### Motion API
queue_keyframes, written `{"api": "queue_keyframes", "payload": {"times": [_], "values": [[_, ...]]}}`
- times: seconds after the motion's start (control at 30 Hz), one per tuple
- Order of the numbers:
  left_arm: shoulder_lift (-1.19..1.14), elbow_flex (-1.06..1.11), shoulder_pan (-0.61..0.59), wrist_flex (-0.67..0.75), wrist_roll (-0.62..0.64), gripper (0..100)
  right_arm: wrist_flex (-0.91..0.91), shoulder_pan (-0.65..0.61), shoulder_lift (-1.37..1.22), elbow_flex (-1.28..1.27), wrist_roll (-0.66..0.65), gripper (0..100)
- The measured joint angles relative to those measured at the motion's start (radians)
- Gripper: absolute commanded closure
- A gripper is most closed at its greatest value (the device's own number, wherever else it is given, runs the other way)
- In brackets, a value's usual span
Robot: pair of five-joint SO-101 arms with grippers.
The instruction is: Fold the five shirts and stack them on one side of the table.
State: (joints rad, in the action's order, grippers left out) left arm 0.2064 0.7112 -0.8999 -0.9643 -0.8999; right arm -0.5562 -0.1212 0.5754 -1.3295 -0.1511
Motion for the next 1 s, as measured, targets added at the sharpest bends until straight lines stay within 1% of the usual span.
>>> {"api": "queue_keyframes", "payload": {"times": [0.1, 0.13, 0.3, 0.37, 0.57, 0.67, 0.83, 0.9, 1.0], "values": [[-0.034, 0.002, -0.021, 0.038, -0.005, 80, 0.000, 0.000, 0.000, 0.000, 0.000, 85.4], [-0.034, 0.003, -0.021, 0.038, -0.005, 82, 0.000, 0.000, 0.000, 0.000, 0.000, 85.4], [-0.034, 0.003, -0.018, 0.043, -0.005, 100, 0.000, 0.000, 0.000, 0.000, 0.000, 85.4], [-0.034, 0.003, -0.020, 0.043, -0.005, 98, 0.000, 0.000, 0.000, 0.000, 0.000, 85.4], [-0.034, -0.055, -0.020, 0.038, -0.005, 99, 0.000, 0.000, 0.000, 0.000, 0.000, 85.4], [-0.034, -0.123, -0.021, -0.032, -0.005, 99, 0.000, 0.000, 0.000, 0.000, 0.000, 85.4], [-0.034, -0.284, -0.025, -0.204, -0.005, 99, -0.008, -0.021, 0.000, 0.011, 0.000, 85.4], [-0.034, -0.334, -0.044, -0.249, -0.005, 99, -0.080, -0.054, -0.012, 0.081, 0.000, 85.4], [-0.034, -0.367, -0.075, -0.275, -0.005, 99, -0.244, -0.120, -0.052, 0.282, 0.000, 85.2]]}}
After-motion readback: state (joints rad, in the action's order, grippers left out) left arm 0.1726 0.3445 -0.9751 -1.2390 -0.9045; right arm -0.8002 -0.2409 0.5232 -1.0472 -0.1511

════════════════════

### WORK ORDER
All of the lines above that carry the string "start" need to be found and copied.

### RESPONSE TO THE EXERCISE
- times: seconds after the motion's start (control at 30 Hz), one per tuple
- The measured joint angles relative to those measured at the motion's start (radians)

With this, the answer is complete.